When the string "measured" is part of a line below, that line should be copied.

--- --- ---

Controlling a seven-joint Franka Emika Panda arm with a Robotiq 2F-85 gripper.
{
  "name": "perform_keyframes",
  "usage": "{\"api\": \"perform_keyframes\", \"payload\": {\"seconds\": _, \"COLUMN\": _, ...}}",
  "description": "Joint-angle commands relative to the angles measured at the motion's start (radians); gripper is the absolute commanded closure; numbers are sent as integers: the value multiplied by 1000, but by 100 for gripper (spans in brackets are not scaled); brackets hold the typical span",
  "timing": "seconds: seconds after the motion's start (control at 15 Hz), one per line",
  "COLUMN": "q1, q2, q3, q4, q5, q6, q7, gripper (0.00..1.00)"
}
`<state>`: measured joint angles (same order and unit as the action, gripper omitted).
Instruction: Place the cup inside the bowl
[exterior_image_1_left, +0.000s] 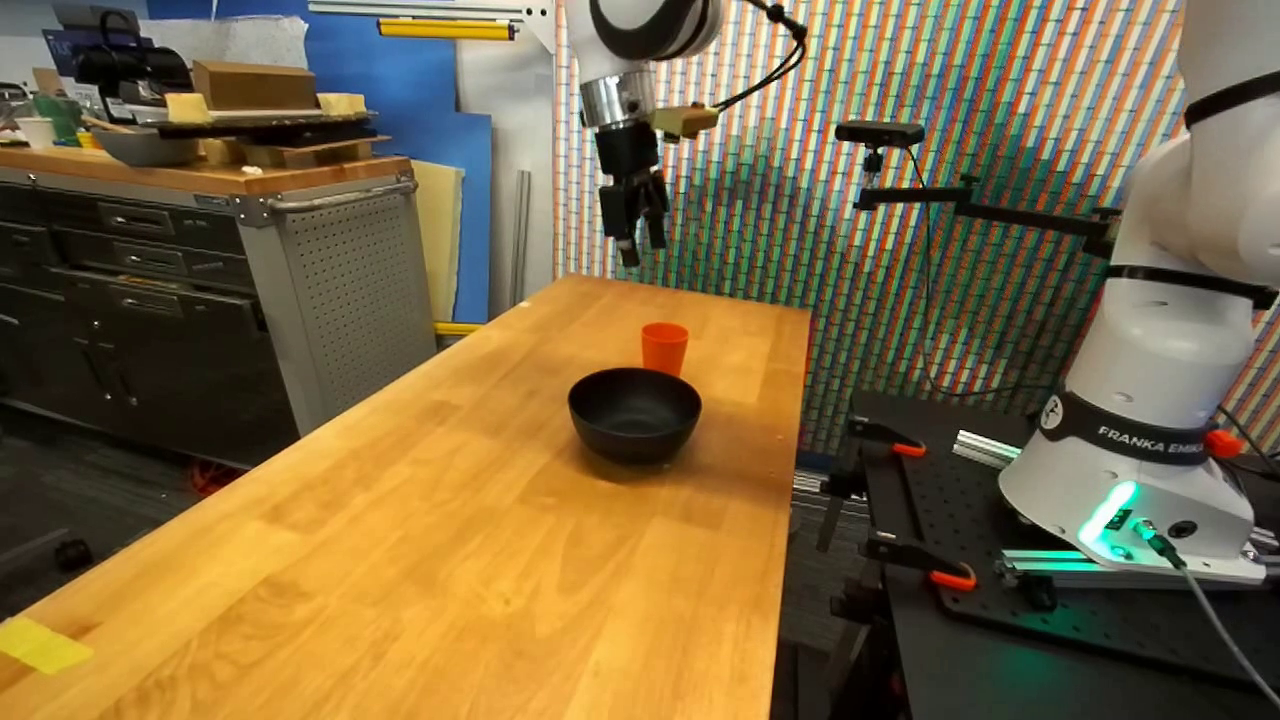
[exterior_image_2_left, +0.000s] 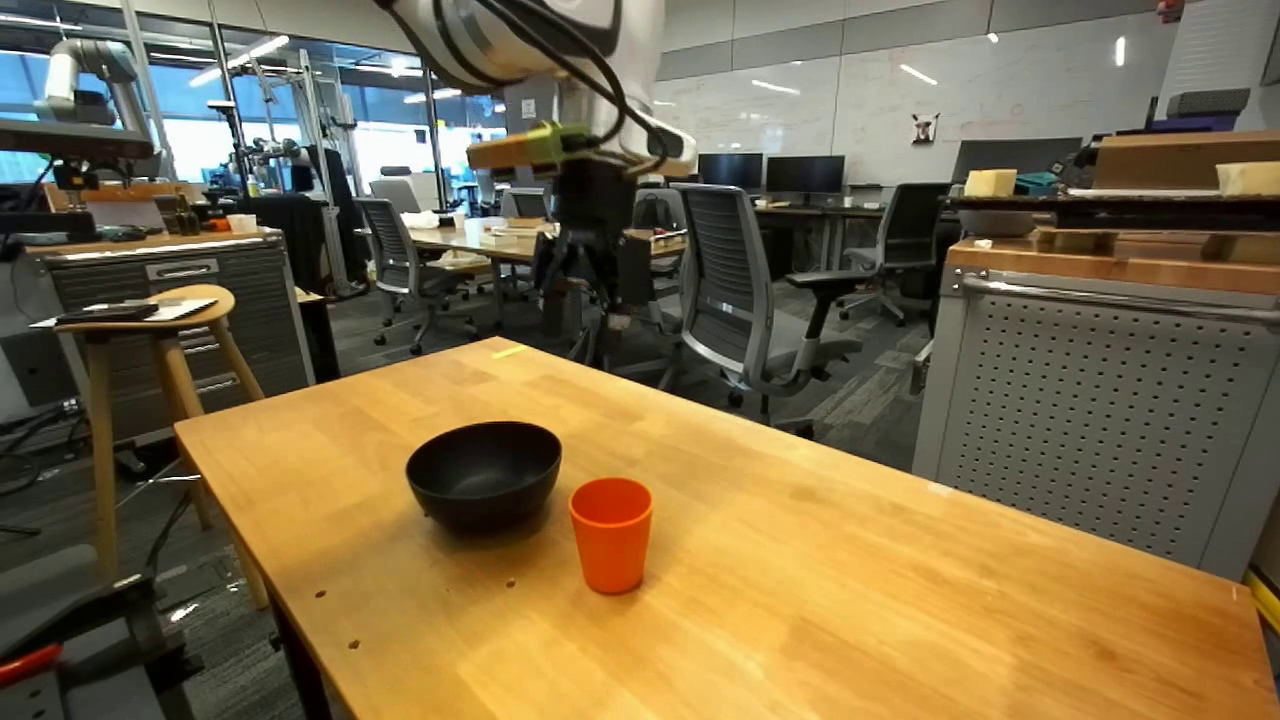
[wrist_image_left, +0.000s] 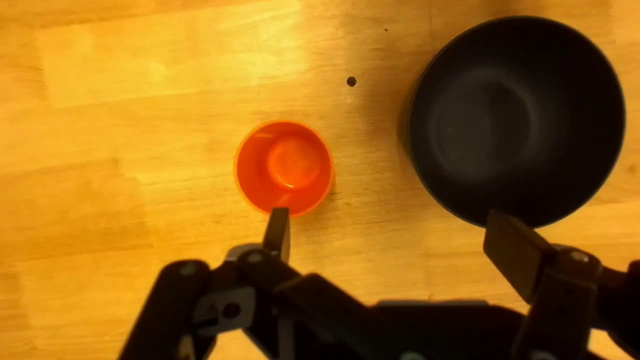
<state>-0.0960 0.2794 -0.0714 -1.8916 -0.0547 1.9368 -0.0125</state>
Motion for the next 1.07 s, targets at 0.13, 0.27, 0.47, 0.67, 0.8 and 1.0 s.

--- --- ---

■ **SOLUTION FOR THIS PROBLEM**
  "description": "Joint-angle commands relative to the angles measured at the motion's start (radians); gripper is the absolute commanded closure; numbers are sent as integers: the value multiplied by 1000, but by 100 for gripper (spans in brackets are not scaled); brackets hold the typical span",
`<state>`: measured joint angles (same order and unit as the action, gripper omitted).

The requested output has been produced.